* [What you will do]
From the line with "Machine-readable labels follow" to the line with "The same camera", retype each line exactly as it stands in the records below, but skip the pictures.

:: Data provided

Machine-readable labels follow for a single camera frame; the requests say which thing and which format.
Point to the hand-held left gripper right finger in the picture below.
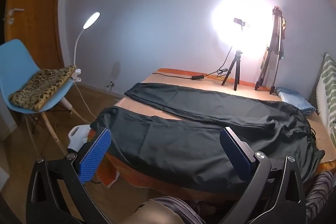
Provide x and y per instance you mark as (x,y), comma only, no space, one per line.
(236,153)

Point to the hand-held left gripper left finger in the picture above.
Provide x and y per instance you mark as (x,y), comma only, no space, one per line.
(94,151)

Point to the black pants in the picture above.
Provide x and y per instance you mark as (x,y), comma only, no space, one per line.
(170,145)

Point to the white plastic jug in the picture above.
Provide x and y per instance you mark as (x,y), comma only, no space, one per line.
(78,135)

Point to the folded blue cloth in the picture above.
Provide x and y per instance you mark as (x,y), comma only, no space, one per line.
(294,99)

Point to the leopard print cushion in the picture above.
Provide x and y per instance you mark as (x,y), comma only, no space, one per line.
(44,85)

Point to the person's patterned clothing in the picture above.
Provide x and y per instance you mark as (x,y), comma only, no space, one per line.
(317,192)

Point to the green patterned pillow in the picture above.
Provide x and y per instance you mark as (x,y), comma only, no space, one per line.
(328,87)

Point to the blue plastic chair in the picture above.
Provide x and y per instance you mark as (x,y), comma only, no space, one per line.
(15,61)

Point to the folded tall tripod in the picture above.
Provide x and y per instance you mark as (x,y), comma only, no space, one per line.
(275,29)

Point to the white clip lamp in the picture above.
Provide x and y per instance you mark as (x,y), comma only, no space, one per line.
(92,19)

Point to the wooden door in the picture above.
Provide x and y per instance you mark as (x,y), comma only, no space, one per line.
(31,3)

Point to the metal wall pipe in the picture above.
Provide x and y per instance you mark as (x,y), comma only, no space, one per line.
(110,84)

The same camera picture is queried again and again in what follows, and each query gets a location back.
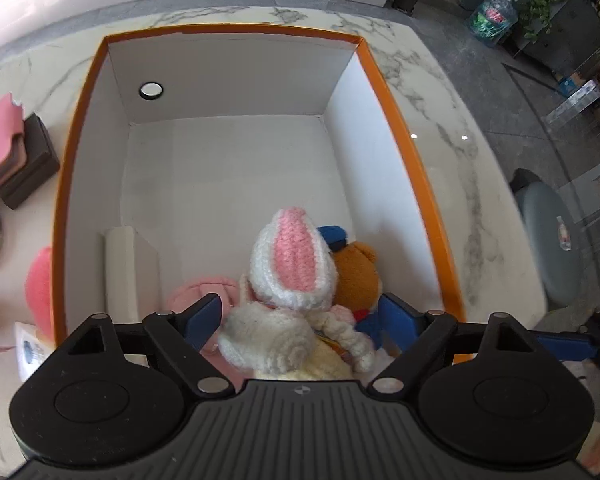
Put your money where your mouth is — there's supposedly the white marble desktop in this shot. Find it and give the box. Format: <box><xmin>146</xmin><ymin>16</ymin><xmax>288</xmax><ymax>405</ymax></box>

::::
:: Data provided

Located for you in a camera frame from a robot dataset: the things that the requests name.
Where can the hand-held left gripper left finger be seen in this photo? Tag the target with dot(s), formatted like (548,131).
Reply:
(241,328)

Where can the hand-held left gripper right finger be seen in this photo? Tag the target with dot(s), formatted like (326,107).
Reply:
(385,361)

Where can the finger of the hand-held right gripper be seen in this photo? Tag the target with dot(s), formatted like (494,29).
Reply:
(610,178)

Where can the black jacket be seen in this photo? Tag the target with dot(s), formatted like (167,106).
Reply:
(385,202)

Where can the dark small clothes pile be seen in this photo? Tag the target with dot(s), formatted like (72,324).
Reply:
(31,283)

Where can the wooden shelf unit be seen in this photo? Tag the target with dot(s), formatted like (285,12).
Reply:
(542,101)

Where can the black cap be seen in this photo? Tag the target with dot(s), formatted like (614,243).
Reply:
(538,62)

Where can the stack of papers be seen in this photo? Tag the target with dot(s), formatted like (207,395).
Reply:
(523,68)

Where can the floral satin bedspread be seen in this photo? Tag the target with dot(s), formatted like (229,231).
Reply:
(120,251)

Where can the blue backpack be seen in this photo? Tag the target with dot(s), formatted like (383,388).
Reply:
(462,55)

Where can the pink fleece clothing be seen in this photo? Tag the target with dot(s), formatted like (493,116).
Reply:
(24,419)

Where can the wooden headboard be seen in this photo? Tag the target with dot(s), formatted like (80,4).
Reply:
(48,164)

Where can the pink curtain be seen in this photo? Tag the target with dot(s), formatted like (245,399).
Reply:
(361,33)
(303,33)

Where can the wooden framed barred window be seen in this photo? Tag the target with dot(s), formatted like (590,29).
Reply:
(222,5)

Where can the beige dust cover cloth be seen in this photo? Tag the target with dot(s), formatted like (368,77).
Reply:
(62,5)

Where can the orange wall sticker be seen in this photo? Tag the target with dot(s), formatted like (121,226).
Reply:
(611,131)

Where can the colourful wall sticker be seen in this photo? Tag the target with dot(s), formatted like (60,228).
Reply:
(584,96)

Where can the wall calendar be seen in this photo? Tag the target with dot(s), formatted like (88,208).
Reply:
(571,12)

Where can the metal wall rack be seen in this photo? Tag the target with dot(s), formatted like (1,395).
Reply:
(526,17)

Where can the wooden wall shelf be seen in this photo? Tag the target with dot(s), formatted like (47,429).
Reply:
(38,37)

::::

* [Answer space]
Machine-readable labels follow for a single camera frame; the requests say which thing and which format.
Point to the hand-held left gripper right finger in the picture below.
Provide x and y per instance you mark as (x,y), comma only, no space, one per line.
(236,153)

Point to the hand-held left gripper left finger in the picture above.
Provide x and y per instance you mark as (x,y), comma only, no space, one per line.
(94,151)

Point to the black pants in the picture above.
Provide x and y per instance you mark as (x,y), comma only, no space, one per line.
(170,145)

Point to the white plastic jug in the picture above.
Provide x and y per instance you mark as (x,y), comma only, no space, one per line.
(78,135)

Point to the folded blue cloth in the picture above.
Provide x and y per instance you mark as (x,y), comma only, no space, one per line.
(294,99)

Point to the leopard print cushion in the picture above.
Provide x and y per instance you mark as (x,y), comma only, no space, one per line.
(44,85)

Point to the person's patterned clothing in the picture above.
Provide x and y per instance you mark as (x,y), comma only, no space, one per line.
(317,192)

Point to the green patterned pillow in the picture above.
Provide x and y per instance you mark as (x,y), comma only, no space, one per line.
(328,87)

Point to the blue plastic chair in the picture above.
Provide x and y per instance you mark as (x,y), comma only, no space, one per line.
(15,61)

Point to the folded tall tripod in the picture above.
Provide x and y per instance you mark as (x,y), comma only, no space, one per line.
(275,29)

Point to the white clip lamp in the picture above.
Provide x and y per instance you mark as (x,y), comma only, no space, one per line.
(92,19)

Point to the wooden door in the picture above.
Provide x and y per instance you mark as (x,y), comma only, no space, one per line.
(31,3)

Point to the metal wall pipe in the picture above.
Provide x and y per instance you mark as (x,y), comma only, no space, one per line.
(110,84)

The same camera picture is queried again and again in what follows, and each query gets a location back.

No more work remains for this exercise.